YOUR GOAL.
Search the entries below for the string "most" and give the number of lines that hold it, nothing else.

Items from a dataset.
◆ ◆ ◆

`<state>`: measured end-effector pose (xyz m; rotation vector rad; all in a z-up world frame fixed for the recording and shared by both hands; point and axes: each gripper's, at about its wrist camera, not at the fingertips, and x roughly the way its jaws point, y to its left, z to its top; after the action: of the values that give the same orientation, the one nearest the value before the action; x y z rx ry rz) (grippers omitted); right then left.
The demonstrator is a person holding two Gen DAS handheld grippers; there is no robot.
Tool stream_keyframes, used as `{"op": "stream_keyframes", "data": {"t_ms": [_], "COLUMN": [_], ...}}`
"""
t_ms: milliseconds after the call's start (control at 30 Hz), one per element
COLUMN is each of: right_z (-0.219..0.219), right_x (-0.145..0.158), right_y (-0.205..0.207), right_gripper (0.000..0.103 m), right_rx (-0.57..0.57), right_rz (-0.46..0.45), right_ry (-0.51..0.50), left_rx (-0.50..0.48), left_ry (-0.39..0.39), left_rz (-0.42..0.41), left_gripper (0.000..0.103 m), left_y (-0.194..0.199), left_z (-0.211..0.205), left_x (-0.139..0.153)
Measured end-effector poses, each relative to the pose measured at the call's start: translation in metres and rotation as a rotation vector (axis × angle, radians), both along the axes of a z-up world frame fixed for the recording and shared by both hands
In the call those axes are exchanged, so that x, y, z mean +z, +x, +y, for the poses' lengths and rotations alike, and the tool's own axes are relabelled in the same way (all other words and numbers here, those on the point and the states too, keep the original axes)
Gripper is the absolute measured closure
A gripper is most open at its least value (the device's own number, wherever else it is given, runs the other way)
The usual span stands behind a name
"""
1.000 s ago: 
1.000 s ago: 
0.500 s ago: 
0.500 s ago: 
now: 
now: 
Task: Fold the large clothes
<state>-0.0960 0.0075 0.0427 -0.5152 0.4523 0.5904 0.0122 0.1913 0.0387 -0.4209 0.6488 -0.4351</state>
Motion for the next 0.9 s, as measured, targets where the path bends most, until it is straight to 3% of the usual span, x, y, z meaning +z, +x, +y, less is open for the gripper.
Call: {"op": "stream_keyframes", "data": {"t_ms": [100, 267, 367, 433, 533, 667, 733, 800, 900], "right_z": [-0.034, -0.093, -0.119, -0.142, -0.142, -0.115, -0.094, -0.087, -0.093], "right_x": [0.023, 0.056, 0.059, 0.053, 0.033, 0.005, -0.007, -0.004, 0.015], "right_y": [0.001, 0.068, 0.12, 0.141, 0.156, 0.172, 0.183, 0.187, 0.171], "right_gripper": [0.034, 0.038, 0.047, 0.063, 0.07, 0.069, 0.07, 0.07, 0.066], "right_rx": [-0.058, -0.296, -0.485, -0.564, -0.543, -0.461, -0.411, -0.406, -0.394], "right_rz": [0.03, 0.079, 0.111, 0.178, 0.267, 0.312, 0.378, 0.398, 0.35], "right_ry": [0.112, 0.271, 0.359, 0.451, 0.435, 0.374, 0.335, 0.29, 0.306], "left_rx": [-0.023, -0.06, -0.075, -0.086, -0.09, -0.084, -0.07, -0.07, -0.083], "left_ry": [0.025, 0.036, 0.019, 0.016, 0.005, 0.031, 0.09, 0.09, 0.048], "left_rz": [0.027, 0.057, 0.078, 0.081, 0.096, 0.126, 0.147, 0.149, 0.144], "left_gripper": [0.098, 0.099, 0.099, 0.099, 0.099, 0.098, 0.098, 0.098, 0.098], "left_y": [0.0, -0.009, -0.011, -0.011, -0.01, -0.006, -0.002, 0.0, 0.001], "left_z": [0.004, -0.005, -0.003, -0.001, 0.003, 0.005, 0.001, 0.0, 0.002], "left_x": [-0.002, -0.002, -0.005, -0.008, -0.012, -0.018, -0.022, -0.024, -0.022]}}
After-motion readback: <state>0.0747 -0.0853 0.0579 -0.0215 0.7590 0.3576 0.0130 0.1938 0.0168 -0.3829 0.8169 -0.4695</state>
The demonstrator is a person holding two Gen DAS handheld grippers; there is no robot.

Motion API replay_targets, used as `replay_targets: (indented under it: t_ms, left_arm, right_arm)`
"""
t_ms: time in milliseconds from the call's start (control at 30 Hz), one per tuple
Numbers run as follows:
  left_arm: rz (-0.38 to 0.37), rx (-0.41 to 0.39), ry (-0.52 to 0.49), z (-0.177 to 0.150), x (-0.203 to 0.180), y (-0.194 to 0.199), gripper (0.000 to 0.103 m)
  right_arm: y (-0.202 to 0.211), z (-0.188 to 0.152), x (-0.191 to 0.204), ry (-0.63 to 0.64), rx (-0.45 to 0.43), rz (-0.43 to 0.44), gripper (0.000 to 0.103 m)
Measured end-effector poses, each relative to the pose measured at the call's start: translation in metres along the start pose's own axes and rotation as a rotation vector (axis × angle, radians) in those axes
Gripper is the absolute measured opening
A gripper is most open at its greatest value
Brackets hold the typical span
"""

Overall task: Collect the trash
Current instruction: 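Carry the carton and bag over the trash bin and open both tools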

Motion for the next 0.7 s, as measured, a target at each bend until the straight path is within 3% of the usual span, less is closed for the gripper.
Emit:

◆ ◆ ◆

FINISHED TASK.
3